* WHAT TO PRODUCE
Only the lines that contain the string "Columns" belong in the answer; pull them from the records.

Records excerpted from a collection:
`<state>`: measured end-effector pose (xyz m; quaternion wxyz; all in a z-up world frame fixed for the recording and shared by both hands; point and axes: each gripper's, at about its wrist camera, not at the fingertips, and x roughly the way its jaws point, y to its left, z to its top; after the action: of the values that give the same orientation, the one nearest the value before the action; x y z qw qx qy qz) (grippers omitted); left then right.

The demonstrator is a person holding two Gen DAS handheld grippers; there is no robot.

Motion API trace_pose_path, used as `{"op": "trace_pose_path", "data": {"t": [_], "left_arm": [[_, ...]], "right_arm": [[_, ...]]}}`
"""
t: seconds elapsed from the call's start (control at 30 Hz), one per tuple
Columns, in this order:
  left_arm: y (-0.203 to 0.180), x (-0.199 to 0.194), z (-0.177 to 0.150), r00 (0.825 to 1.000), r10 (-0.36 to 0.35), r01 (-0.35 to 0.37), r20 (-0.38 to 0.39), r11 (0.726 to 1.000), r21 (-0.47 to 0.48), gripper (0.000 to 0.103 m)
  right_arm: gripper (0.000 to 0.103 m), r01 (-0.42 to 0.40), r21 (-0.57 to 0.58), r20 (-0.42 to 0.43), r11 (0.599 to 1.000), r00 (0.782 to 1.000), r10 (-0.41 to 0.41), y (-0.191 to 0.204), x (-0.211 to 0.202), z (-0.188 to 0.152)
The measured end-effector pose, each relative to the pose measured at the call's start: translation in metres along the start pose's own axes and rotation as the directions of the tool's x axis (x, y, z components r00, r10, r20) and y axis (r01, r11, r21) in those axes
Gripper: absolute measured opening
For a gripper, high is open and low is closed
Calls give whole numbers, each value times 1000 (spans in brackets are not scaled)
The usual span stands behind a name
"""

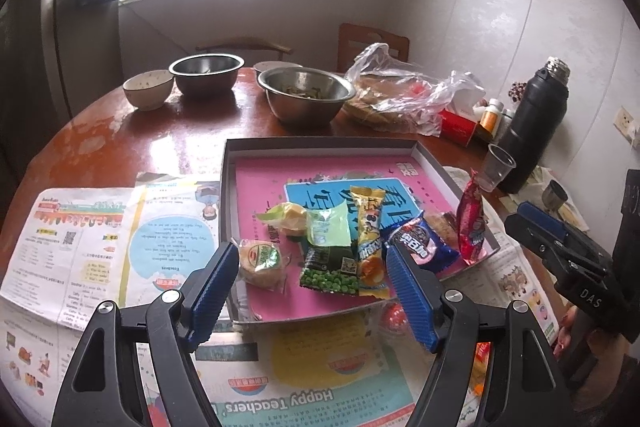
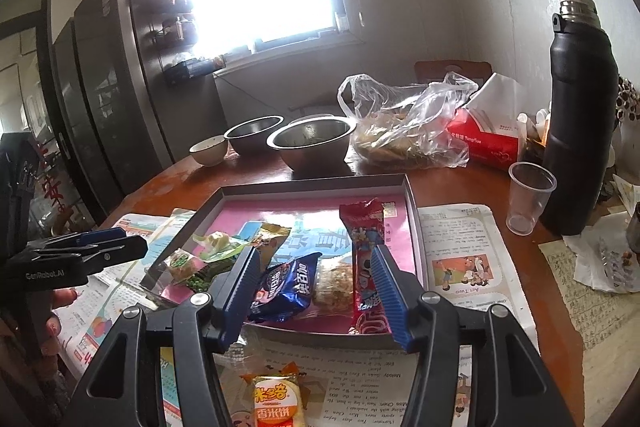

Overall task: Organize snacks
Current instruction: 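Release both snacks in the tray and move both tools back toward the remaining snacks, then grasp the yellow rice-cracker pack with the right tool while the left tool grasps the clear bag with red ball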

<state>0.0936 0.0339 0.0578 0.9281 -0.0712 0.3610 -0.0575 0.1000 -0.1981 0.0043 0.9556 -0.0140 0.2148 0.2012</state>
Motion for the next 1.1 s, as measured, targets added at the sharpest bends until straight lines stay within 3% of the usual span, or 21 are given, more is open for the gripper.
{"op": "trace_pose_path", "data": {"t": [1.1], "left_arm": [[-49,-9,-34,996,-49,57,-77,992,112,79]], "right_arm": [[64,-21,-107,-19,994,1000,19,29,-37,-17]]}}
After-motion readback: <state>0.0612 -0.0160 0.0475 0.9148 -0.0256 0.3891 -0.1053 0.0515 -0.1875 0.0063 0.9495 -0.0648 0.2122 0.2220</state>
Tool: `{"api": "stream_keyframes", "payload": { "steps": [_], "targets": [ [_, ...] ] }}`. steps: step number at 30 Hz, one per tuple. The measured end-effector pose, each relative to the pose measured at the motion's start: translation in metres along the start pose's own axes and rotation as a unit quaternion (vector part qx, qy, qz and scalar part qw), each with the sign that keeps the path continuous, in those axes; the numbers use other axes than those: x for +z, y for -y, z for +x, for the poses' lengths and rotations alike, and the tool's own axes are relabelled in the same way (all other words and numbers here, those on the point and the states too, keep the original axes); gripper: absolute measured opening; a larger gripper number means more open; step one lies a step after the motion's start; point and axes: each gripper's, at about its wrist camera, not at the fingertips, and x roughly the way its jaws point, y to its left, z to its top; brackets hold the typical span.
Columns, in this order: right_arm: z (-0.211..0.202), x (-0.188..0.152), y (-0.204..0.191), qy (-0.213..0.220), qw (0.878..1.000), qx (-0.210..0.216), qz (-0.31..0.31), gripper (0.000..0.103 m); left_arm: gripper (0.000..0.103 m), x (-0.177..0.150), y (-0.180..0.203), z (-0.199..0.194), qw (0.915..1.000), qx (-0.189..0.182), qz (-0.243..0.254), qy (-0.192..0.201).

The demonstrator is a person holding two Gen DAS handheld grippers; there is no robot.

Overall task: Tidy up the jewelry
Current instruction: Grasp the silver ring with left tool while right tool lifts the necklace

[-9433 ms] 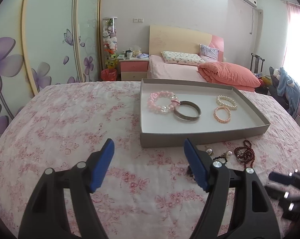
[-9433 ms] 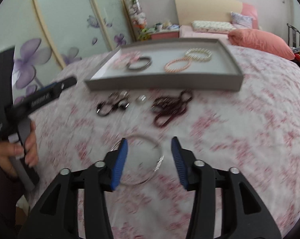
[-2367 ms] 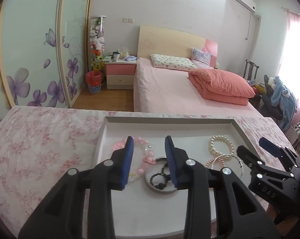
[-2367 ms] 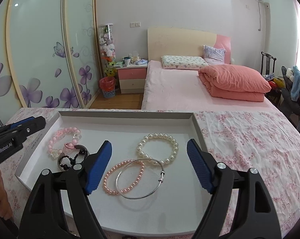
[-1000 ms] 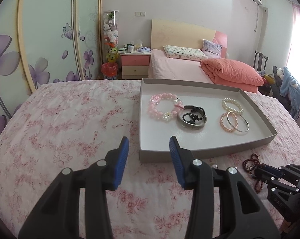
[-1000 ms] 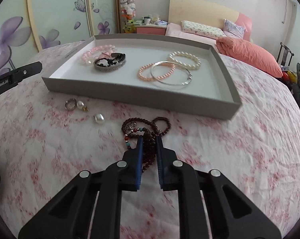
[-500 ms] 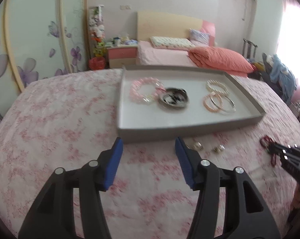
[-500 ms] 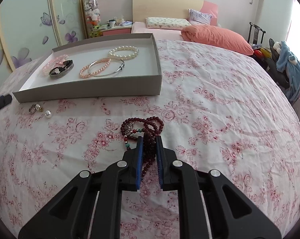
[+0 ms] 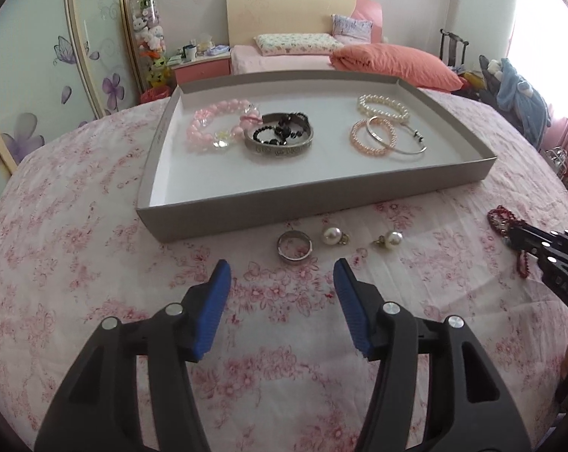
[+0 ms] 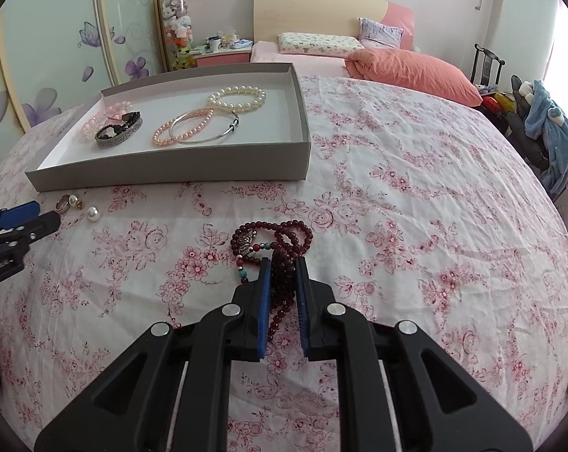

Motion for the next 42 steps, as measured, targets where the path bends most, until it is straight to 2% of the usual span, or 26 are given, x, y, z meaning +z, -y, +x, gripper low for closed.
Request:
{"api": "stream_keyframes", "payload": {
  "steps": [4,11,15,17,24,31,36,42],
  "targets": [
    [0.0,0.0,0.002,0.0,1.0,0.003,0.002,0.014,0.054,0.005,0.0,0.005,1.0,0.004,-0.001,-0.003],
    [0.0,0.0,0.003,0.0,1.0,0.005,0.004,0.014,0.043,0.013,0.008,0.01,1.0,0.006,0.006,-0.002],
    [0.0,0.0,0.003,-0.001,1.0,0.005,0.004,0.014,0.032,0.015,0.014,0.011,0.9999,0.005,0.013,0.0],
    [0.0,0.0,0.003,-0.001,1.0,0.006,0.004,0.014,0.022,0.015,0.016,0.011,0.9998,0.008,0.016,0.001],
    [0.0,0.0,0.004,-0.001,1.0,0.009,0.007,0.014,0.022,0.009,0.005,0.007,0.9997,0.022,-0.005,0.001],
    [0.0,0.0,0.004,-0.001,1.0,0.01,0.007,0.014,0.022,-0.016,-0.023,-0.014,0.9981,0.052,-0.033,0.0],
    [0.001,0.001,0.004,-0.001,1.0,0.007,0.005,0.014,0.022,-0.023,-0.035,-0.023,0.9973,0.046,-0.057,0.002],
    [0.001,0.001,0.0,0.0,1.0,0.001,-0.005,0.014,0.022,-0.023,-0.033,-0.024,0.9972,0.051,-0.054,0.001]
  ]
}}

* EXERCISE RESULT
Columns, in this order:
Columns, in this order: right_arm: z (-0.211..0.202), x (-0.188..0.152), y (-0.204..0.191), qy (-0.213..0.220), qw (0.878..1.000), qx (-0.210..0.216), qz (-0.31..0.31), gripper (0.000..0.103 m); left_arm: gripper (0.000..0.103 m), x (-0.177..0.150), y (-0.180..0.203), z (-0.199..0.194), qw (0.915..1.000), qx (-0.189..0.182), qz (-0.243..0.254), qy (-0.192..0.201).

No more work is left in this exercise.